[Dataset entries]
# # # #
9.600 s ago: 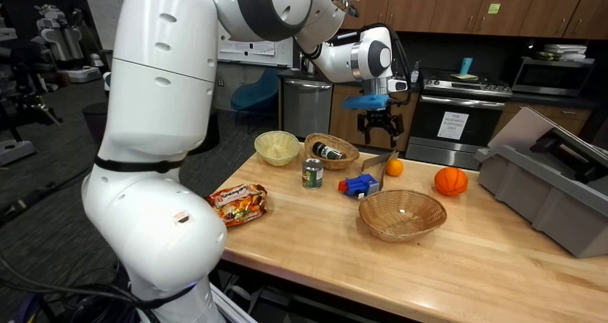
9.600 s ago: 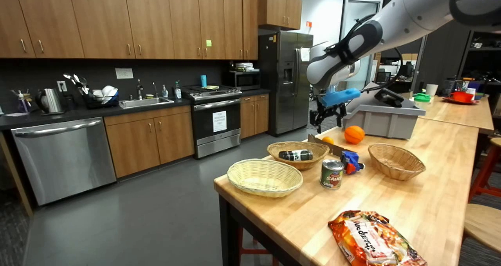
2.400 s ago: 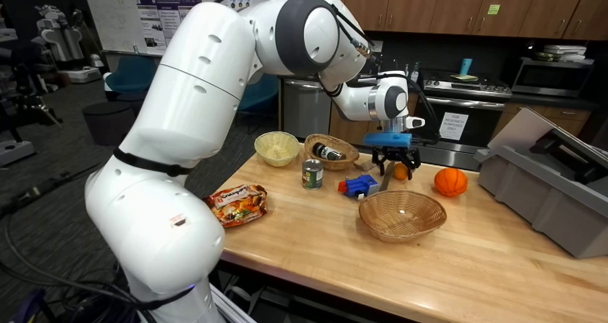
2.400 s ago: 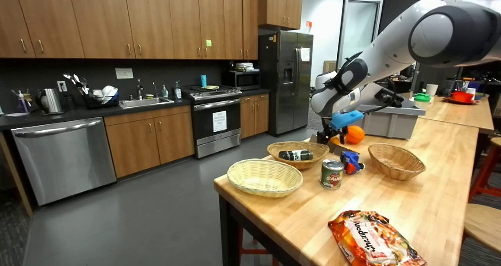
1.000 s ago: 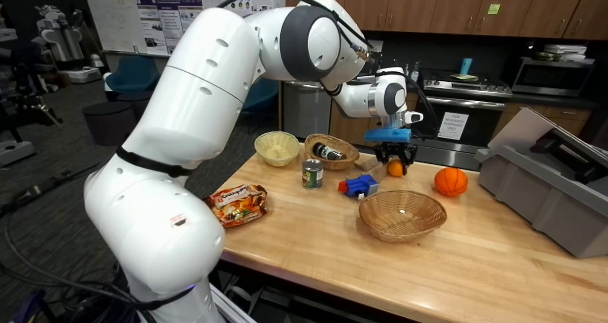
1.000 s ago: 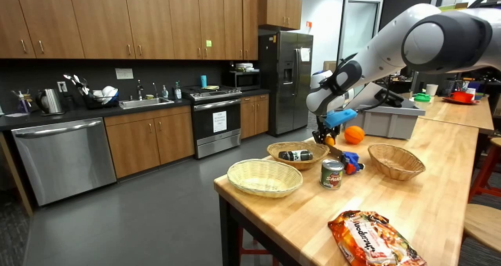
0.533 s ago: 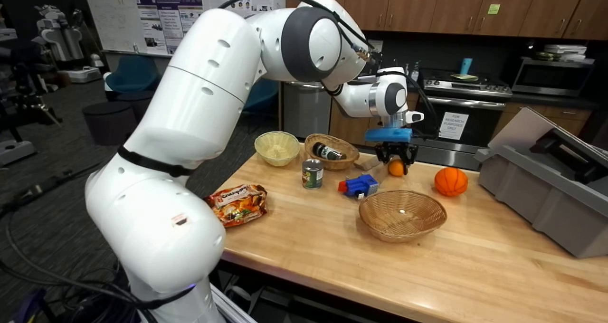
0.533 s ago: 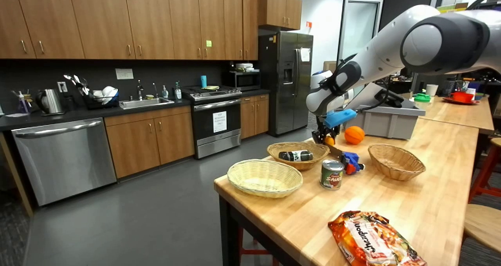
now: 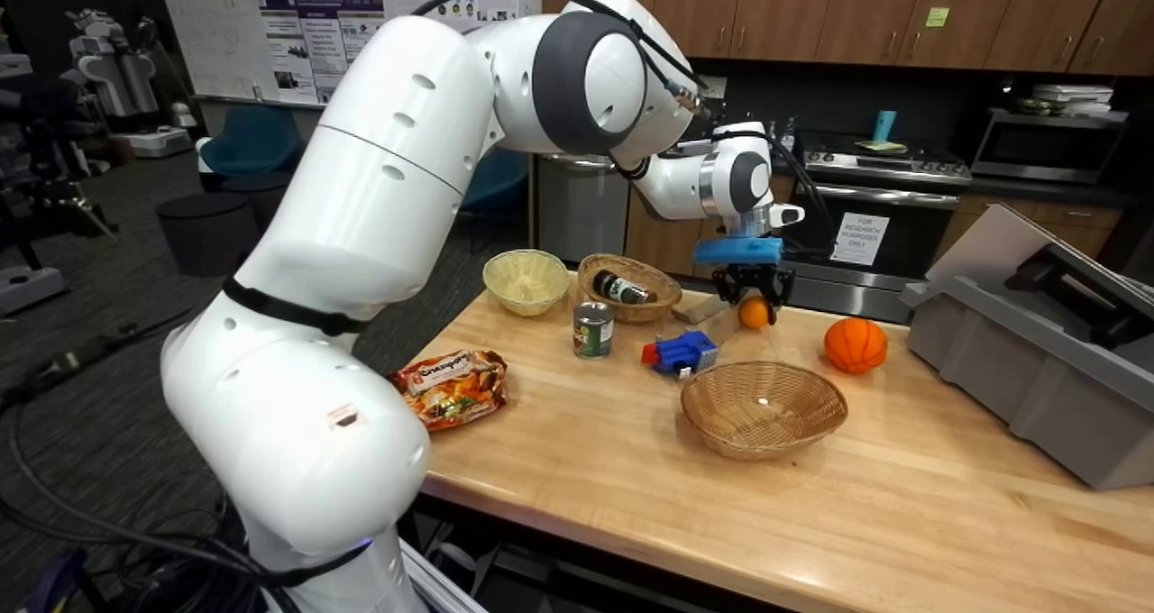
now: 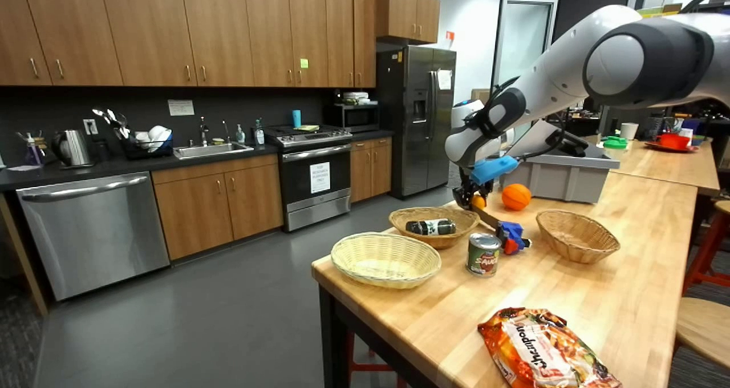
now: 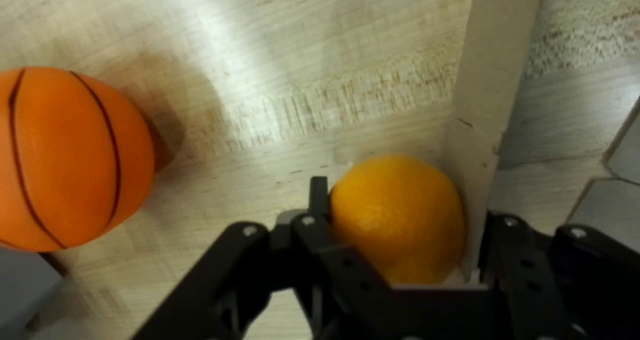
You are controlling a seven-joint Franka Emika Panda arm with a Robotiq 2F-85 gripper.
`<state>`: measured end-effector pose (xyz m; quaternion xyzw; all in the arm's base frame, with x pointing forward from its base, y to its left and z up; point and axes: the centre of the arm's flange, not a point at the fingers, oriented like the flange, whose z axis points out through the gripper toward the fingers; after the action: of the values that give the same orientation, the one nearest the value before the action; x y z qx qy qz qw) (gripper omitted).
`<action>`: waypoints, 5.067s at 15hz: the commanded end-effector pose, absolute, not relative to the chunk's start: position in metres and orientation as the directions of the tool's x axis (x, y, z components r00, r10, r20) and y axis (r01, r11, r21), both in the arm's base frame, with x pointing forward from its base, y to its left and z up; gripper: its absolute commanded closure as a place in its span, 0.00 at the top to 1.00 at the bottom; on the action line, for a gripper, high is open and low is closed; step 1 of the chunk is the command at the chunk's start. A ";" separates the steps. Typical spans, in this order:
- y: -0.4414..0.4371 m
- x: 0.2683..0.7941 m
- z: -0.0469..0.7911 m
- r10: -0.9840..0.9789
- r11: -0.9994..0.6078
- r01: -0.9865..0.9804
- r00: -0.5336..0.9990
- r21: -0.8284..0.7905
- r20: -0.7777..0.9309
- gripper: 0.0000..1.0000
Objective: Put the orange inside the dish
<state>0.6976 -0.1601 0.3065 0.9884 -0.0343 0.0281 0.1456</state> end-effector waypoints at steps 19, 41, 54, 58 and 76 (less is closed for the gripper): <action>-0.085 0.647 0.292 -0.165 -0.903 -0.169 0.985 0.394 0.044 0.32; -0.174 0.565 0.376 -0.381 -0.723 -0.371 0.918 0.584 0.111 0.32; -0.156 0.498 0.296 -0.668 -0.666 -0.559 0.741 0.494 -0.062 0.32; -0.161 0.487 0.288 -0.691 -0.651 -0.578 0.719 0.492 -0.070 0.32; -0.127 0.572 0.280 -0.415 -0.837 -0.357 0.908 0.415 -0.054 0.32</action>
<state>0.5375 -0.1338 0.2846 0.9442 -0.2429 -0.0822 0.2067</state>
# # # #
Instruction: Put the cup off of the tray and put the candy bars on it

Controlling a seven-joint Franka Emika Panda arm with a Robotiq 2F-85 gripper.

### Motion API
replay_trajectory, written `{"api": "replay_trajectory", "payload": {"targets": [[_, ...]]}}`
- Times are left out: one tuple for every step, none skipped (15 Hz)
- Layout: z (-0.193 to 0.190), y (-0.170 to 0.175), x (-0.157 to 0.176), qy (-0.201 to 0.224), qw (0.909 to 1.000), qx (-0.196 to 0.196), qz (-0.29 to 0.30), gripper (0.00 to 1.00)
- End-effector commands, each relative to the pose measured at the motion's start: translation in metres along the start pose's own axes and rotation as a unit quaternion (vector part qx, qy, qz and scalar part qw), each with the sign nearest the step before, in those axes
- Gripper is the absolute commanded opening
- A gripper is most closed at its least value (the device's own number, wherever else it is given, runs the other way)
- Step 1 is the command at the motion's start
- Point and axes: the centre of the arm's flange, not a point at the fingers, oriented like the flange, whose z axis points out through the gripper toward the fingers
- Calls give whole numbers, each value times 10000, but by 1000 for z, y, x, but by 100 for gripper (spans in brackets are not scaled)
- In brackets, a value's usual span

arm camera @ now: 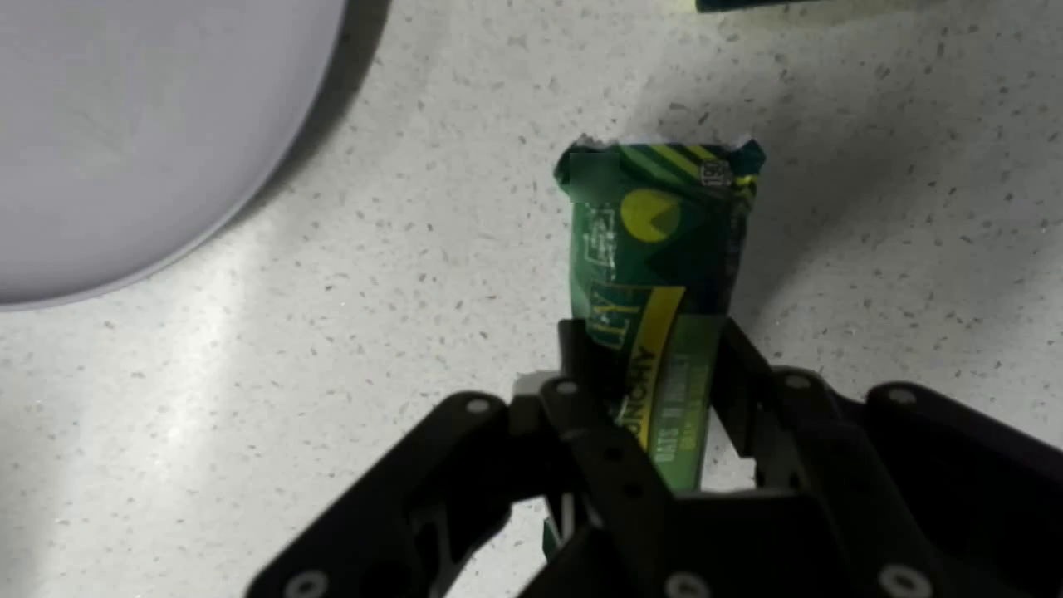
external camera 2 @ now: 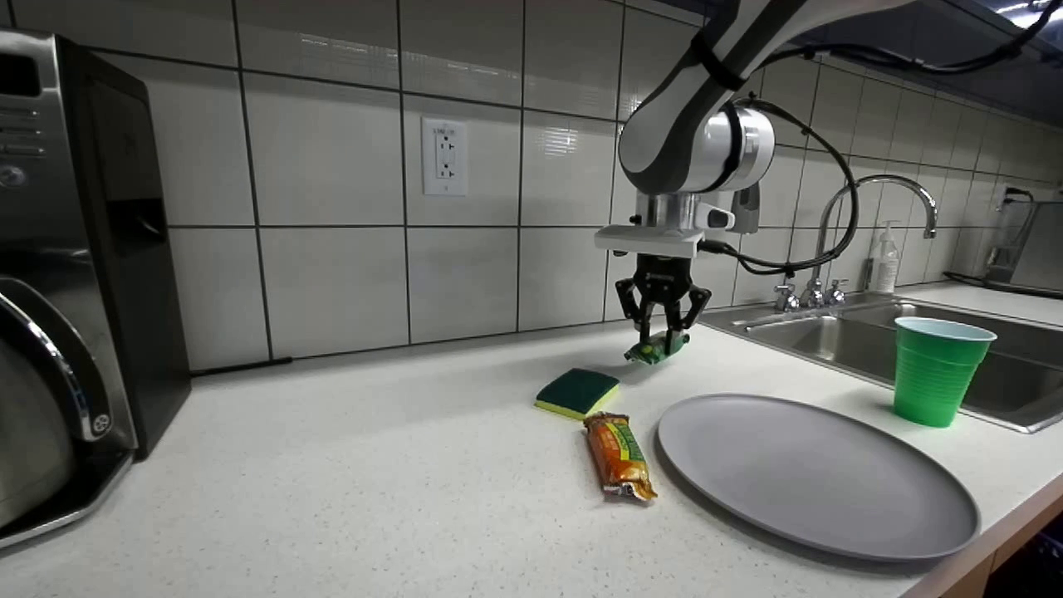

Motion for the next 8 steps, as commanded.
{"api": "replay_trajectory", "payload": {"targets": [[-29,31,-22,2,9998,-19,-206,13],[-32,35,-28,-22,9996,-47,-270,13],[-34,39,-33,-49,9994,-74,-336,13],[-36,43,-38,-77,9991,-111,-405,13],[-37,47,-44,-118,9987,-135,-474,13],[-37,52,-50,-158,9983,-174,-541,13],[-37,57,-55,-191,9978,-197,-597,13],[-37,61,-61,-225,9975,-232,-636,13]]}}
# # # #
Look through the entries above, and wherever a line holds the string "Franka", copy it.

**Response area**
You are controlling a seven-joint Franka Emika Panda arm with a Robotiq 2F-85 gripper.
Controlling a seven-joint Franka Emika Panda arm with a Robotiq 2F-85 gripper.

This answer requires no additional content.